Cernan était en compétition avec l’équipage de Dick Gordon, qui lui avouera plus tard qu’après son crash, il avait bien cru qu’Apollo 17 serait à lui.

Finalement, l’accident de Cernan ne fit pas grand bruit, quelques lignes anodines dans les journaux, et quelques mots à la télé…

Quelques jours plus tard, Cernan récupérera le casque qu’il portait, dont une partie a fondu… Casque qui se trouve dans son bureau encore aujourd’hui.

Digital Apollo

Lorsque James Webb, l’administrateur de la NASA, a demandé à Charles Stark Draper, directeur du département Aeronautics and Astronautics au MIT*, et fondateur du célébrissime « I-Lab » (Instrumentation Laboratory), s’il pensait pouvoir développer un système de guidage et de navigation fiable, pour envoyer un vaisseau spatial sur la Lune et le ramener sur Terre, il répondit : « Bien sûr que oui, si vous voulez je m’en occupe… »

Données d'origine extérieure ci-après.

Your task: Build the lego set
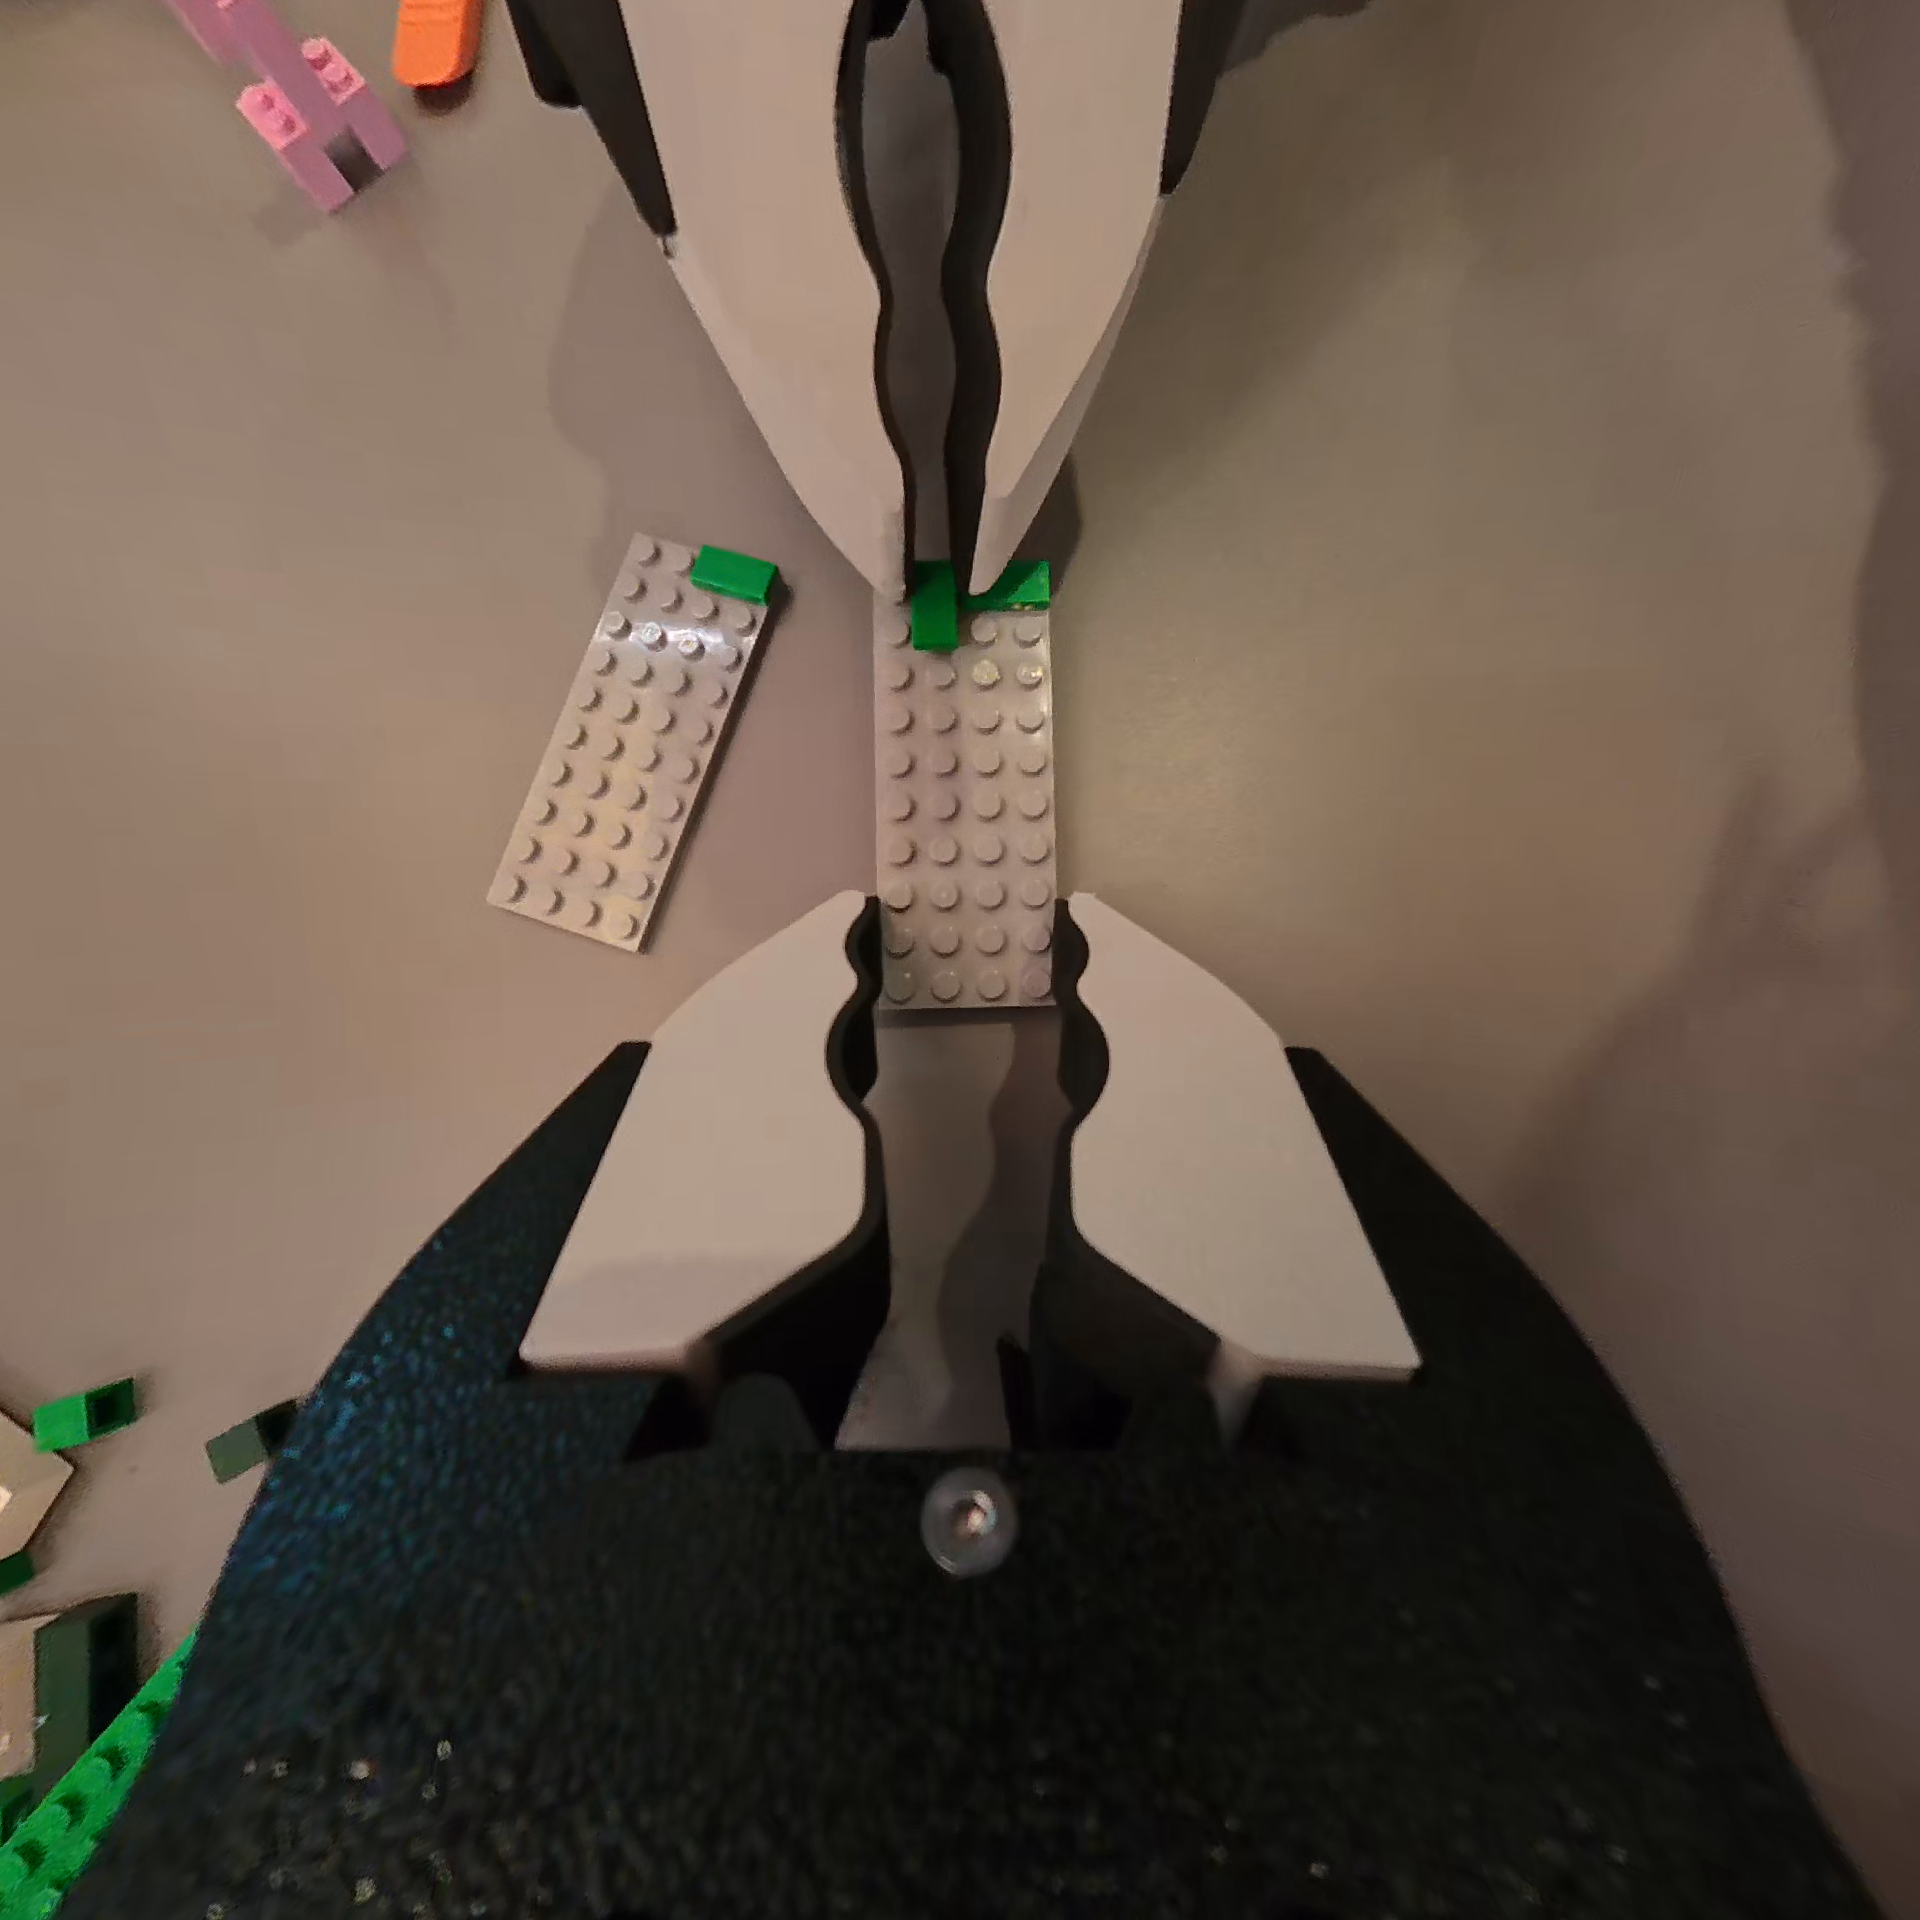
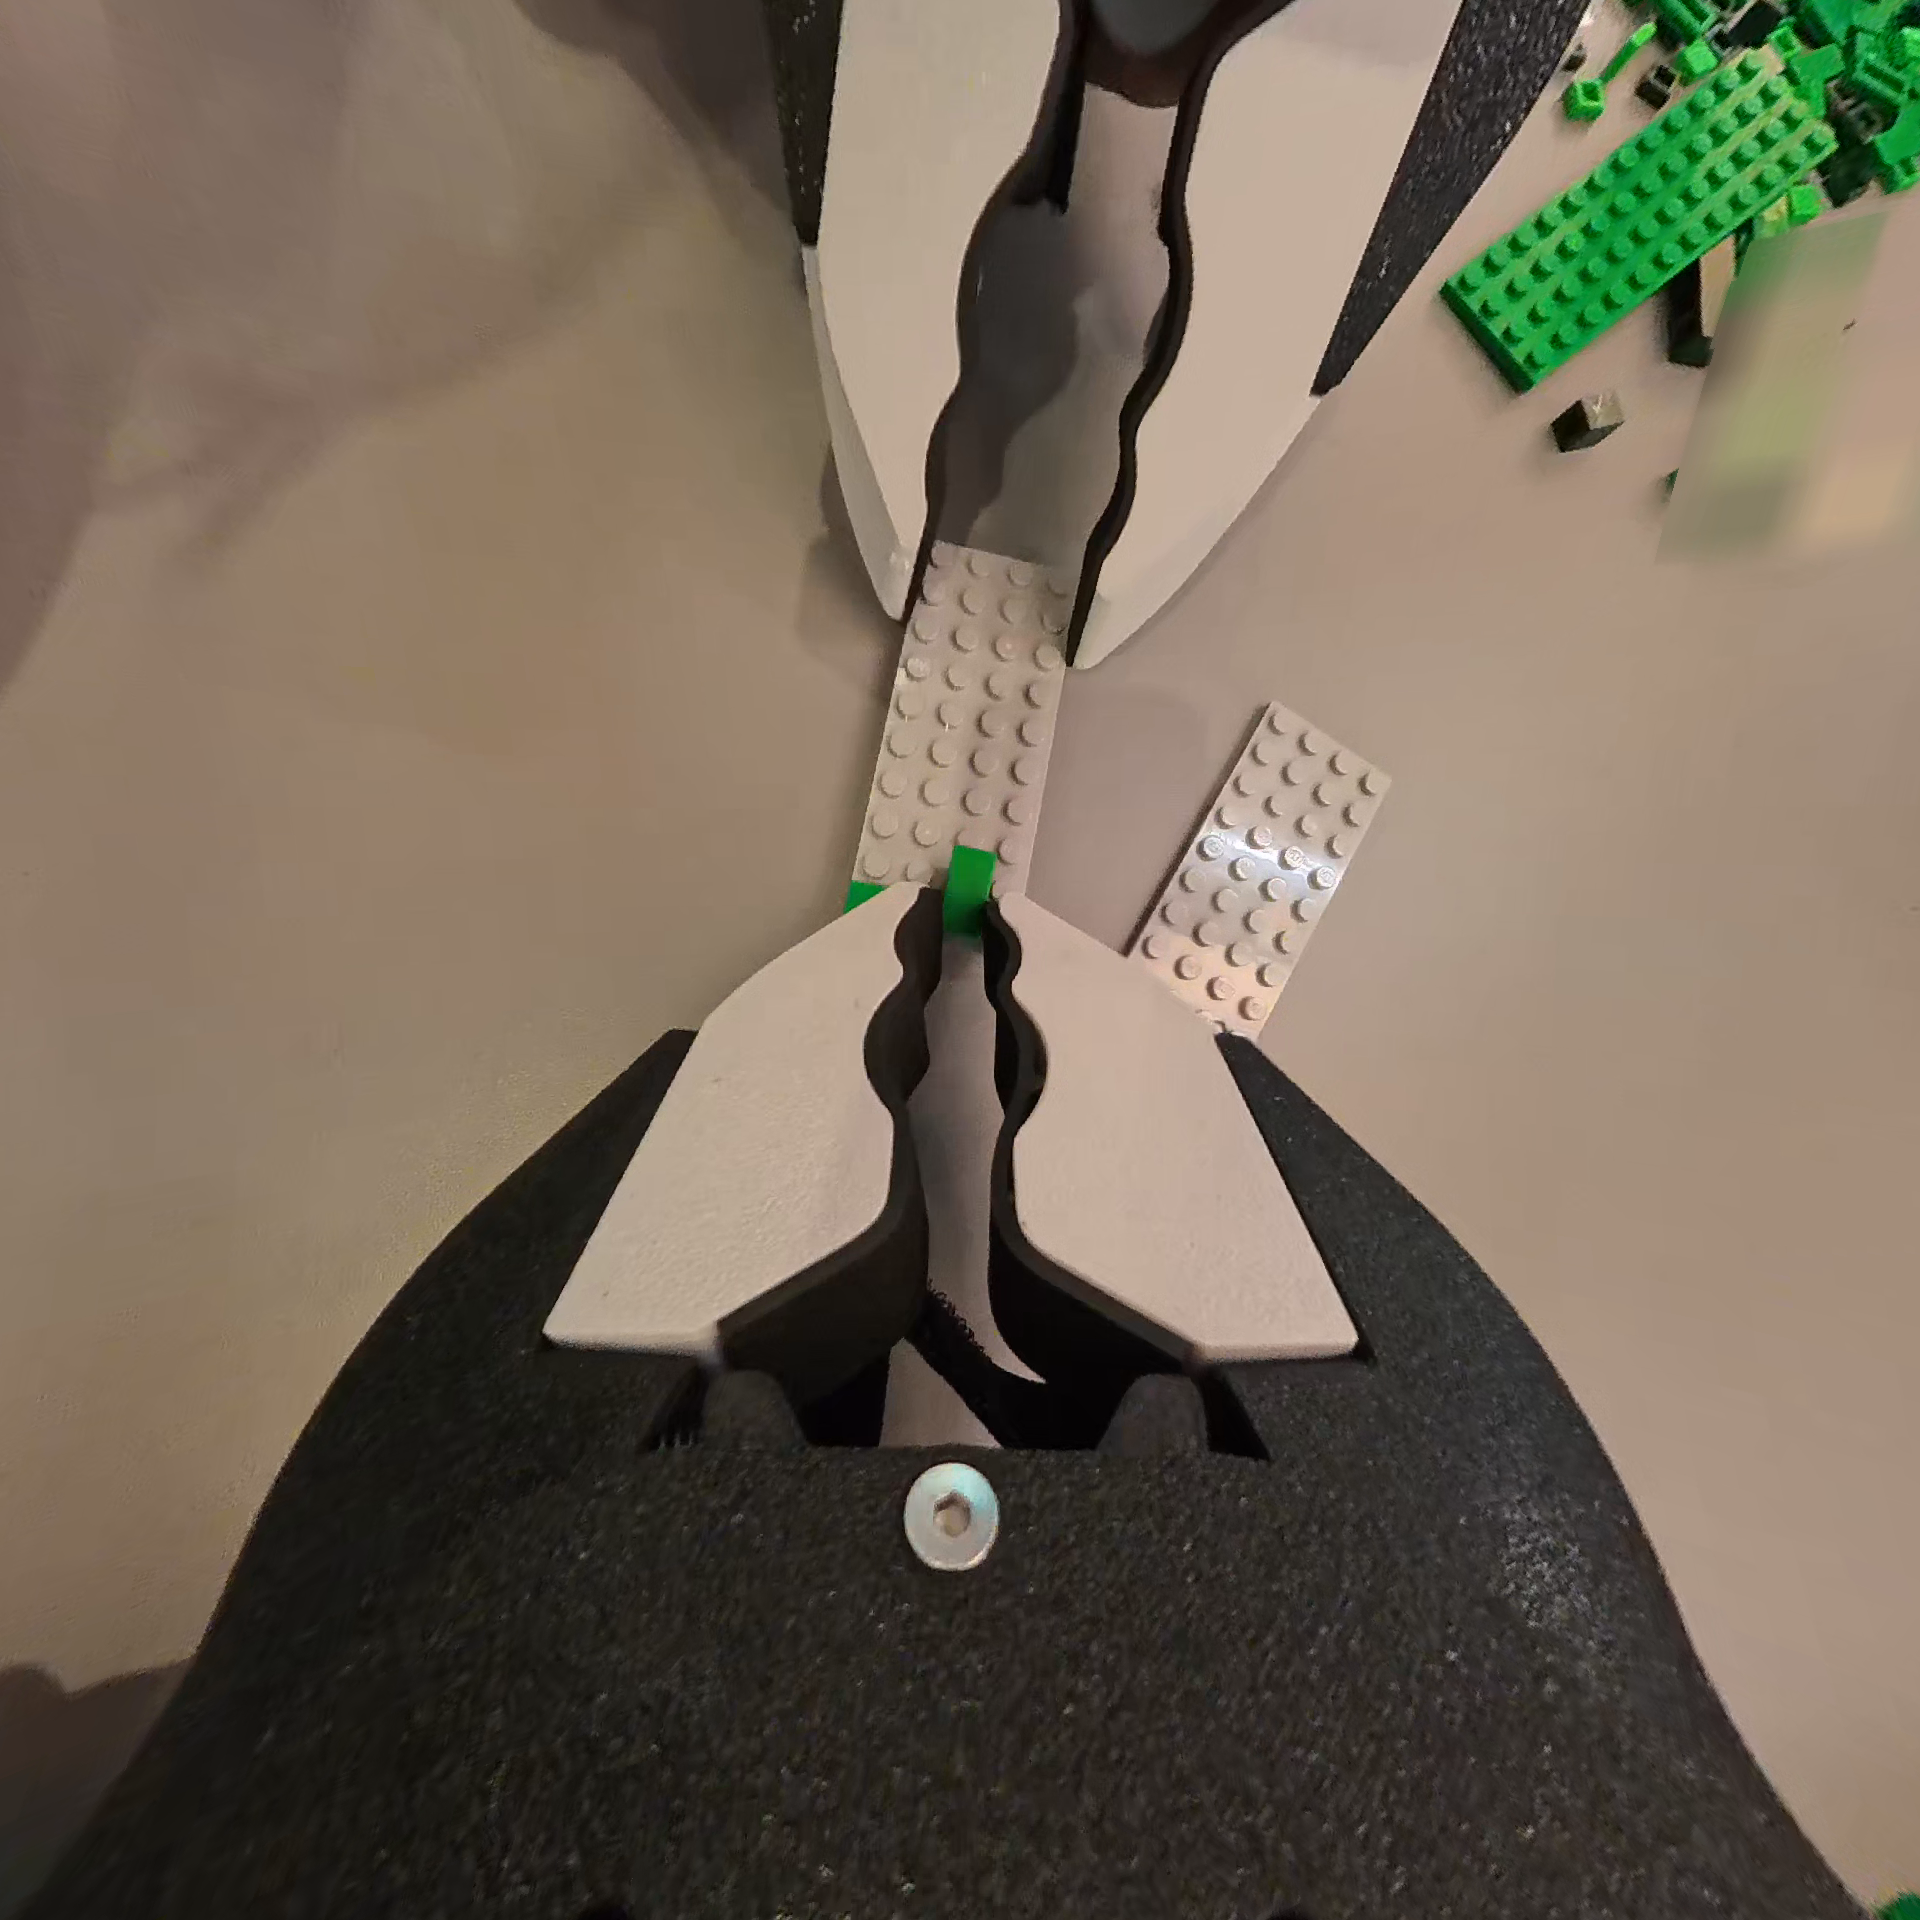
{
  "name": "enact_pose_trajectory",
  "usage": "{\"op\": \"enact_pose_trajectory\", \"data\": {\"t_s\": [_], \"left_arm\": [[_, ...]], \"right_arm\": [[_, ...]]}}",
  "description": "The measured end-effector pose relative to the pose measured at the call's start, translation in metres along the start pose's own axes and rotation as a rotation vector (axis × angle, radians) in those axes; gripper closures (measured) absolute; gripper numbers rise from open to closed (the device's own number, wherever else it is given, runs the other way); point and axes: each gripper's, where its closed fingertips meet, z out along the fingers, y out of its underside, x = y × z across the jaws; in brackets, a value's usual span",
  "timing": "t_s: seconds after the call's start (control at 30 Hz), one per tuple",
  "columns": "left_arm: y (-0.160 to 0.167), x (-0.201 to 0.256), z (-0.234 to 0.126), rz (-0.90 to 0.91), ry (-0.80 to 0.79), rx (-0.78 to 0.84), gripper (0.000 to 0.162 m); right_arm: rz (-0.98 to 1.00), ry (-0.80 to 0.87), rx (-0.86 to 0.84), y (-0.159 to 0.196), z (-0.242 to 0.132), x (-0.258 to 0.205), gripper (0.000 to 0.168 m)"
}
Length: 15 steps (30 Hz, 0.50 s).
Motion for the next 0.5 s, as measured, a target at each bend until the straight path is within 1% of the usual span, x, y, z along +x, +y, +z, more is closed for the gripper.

La précision requise, équivaut à lancer une balle de golf avec suffisamment de précision pour qu’elle percute un obus tiré par un canon. Un obus qui par ailleurs suit une trajectoire à travers un champ gravitationnel variable.

La NASA choisit donc le MIT, comme contractant principal pour le développement du système de guidage et de navigation d’Apollo.

Draper s’entoura du Dr David Hoag qu’il nomma Directeur du bureau « Apollo Guidance and Navigation », du Dr Richard H. Battin , responsable du « Mission Development » et de programmeurs d’exception, tels que Dan Lickly et Alex Kosmala.

L’équipe de Battin avait la responsabilité de faire voler « électroniquement » chaque mission Apollo.

Plusieurs mois avant le lancement, elle devait fournir au centre de contrôle de Houston et du Cap, une simulation complète de chaque étape du vol, afin que les astronautes et les contrôleurs de vol puissent s’entrainer.

Chaque mission Apollo nécessite un programme spécifique, du sur mesure.

Alex Kosmala se rappelle qu’il a fallu 15 mois, au lieu des six prévus, pour terminer le programme informatique de la première mission Apollo.

Les ordinateurs « portables » du Module de Commande et du Module Lunaire sont fabriqués par la société Raytheon, et les puissants ordinateurs au sol, par IBM (International Business Machines)

Charles Stark Draper et Wernher Von Braun
Charles Stark Draper surnommé « Doc » ou « Mr Gyro » et Wernher von Braun

* Massachusetts Institute of Technology, l’une des meilleures universités scientifiques du monde, à ce jour 76 professeurs, chercheurs ou élèves du MIT ont reçu un Prix Nobel.